Restate, word for word, the lines from the opening line of the data through the line containing "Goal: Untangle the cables", both included, and nothing else.
****
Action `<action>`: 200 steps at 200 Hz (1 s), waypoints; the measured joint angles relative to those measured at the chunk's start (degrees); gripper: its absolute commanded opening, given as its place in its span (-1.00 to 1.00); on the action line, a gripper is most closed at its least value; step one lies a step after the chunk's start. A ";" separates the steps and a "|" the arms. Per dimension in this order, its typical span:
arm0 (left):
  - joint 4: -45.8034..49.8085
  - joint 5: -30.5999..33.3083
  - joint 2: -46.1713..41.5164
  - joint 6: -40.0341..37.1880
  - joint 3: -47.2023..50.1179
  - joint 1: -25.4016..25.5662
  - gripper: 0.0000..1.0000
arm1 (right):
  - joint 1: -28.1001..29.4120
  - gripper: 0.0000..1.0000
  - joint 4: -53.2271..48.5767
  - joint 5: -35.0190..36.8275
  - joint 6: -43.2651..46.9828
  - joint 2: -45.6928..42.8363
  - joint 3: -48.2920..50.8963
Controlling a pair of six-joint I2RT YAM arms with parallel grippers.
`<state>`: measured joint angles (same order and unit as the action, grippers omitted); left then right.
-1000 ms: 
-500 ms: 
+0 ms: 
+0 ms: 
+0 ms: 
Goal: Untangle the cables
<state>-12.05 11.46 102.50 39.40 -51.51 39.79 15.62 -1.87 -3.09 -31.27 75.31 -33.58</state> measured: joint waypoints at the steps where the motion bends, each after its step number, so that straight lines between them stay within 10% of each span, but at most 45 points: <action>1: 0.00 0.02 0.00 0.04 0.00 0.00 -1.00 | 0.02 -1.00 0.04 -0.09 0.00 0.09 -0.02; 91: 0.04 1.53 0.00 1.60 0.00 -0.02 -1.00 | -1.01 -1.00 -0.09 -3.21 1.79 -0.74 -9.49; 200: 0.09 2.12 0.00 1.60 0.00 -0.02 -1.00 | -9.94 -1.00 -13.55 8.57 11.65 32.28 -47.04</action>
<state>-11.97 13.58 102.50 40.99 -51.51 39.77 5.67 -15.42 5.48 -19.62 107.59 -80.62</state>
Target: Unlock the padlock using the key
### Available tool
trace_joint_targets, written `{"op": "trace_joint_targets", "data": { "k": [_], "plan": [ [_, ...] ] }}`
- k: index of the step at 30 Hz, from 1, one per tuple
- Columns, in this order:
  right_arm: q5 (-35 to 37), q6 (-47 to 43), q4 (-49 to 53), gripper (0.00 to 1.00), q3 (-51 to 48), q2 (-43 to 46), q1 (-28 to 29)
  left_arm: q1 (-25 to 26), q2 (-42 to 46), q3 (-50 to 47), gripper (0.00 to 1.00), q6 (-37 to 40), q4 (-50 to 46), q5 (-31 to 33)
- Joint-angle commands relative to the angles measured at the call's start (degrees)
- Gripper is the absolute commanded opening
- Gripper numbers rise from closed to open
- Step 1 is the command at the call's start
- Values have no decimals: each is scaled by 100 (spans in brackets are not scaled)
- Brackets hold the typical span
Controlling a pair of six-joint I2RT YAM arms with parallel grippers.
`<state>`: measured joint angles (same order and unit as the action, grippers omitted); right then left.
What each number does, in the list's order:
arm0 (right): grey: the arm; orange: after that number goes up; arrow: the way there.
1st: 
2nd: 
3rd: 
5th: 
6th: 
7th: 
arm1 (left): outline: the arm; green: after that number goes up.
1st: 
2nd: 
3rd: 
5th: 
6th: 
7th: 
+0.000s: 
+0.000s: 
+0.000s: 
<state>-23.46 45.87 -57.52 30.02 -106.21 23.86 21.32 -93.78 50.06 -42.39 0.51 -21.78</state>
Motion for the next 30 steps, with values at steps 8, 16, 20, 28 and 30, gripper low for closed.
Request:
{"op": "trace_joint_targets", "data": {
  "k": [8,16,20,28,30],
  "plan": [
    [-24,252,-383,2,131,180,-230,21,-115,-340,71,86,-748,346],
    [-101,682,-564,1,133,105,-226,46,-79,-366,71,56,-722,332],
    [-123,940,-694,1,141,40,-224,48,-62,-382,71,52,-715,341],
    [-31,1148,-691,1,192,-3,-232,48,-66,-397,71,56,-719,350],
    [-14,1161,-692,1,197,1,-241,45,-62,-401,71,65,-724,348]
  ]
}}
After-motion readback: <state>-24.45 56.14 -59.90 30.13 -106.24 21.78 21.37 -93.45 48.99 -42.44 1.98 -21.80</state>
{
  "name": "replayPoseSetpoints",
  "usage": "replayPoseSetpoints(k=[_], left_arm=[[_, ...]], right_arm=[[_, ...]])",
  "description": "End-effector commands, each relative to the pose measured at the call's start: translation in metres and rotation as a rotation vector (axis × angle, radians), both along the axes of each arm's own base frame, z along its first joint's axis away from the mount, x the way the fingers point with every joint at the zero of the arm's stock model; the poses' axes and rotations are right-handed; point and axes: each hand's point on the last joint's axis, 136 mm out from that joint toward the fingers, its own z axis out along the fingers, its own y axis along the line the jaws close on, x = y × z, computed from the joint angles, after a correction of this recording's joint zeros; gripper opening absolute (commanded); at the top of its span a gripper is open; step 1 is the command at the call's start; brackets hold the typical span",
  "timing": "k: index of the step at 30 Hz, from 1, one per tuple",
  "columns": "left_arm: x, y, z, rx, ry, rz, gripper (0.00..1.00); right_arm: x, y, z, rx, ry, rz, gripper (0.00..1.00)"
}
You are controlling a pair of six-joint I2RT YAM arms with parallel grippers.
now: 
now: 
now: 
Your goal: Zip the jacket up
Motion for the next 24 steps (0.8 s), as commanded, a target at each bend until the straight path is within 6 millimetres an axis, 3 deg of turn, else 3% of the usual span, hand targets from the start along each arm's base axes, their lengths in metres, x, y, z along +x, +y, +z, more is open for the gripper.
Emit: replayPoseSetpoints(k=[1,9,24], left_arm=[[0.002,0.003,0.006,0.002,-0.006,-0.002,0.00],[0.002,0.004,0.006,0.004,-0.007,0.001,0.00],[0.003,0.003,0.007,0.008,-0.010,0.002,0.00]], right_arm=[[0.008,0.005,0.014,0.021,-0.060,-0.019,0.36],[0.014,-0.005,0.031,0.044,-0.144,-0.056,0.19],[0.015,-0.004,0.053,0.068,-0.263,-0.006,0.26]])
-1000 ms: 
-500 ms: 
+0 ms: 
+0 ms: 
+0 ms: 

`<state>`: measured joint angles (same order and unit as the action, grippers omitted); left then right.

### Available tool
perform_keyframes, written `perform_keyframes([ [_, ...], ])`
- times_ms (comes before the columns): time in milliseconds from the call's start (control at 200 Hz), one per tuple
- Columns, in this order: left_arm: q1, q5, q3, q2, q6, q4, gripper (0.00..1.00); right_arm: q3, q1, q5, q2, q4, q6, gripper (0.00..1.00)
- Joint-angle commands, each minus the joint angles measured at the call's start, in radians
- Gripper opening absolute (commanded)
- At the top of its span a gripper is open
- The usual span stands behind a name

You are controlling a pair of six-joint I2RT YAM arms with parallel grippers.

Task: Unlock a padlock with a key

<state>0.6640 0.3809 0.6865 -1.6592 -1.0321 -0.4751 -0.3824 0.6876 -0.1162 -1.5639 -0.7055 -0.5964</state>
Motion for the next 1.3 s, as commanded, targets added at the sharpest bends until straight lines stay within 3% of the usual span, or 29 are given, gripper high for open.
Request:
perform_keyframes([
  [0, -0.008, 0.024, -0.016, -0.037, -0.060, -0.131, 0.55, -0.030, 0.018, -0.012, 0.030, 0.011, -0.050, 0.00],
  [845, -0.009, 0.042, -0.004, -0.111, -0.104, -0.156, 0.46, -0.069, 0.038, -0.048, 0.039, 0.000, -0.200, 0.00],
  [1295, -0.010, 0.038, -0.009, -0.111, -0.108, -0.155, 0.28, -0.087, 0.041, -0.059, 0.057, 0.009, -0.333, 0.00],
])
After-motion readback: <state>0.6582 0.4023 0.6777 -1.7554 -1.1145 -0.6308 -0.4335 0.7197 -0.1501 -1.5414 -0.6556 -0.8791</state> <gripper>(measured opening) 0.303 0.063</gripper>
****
• ANSWER TO THIS TASK:
Action `<action>`: 200 steps at 200 Hz (1 s), waypoints; the measured joint angles relative to those measured at the chunk's start (degrees); gripper: its absolute commanded opening, given as its place in its span (-1.00 to 1.00); on the action line, a gripper is most closed at its least value; step one lies a step after the chunk's start. A ";" separates the steps and a "|" the arms. Per dimension in this order, its typical span:
arm0 (left):
  - joint 4: -45.8034..49.8085
  - joint 5: -30.5999..33.3083
  - joint 2: -46.1713..41.5164
  - joint 6: -40.0341..37.1880
  - joint 3: -47.2023..50.1179
  - joint 1: -25.4016..25.5662
  - gripper: 0.0000..1.0000
arm1 (right):
  - joint 1: -28.1001..29.4120
  - gripper: 0.0000..1.0000
  - joint 4: -53.2271..48.5767
  - joint 5: -35.0190..36.8275
  - joint 6: -43.2651..46.9828
  - joint 2: -45.6928..42.8363
  - joint 3: -48.2920..50.8963
Controlling a pair of six-joint I2RT YAM arms with parallel grippers.
`<state>`: measured joint angles (same order and unit as the action, grippers omitted); left then right.
-1000 ms: 
-500 ms: 
+0 ms: 
+0 ms: 
+0 ms: 
Goal: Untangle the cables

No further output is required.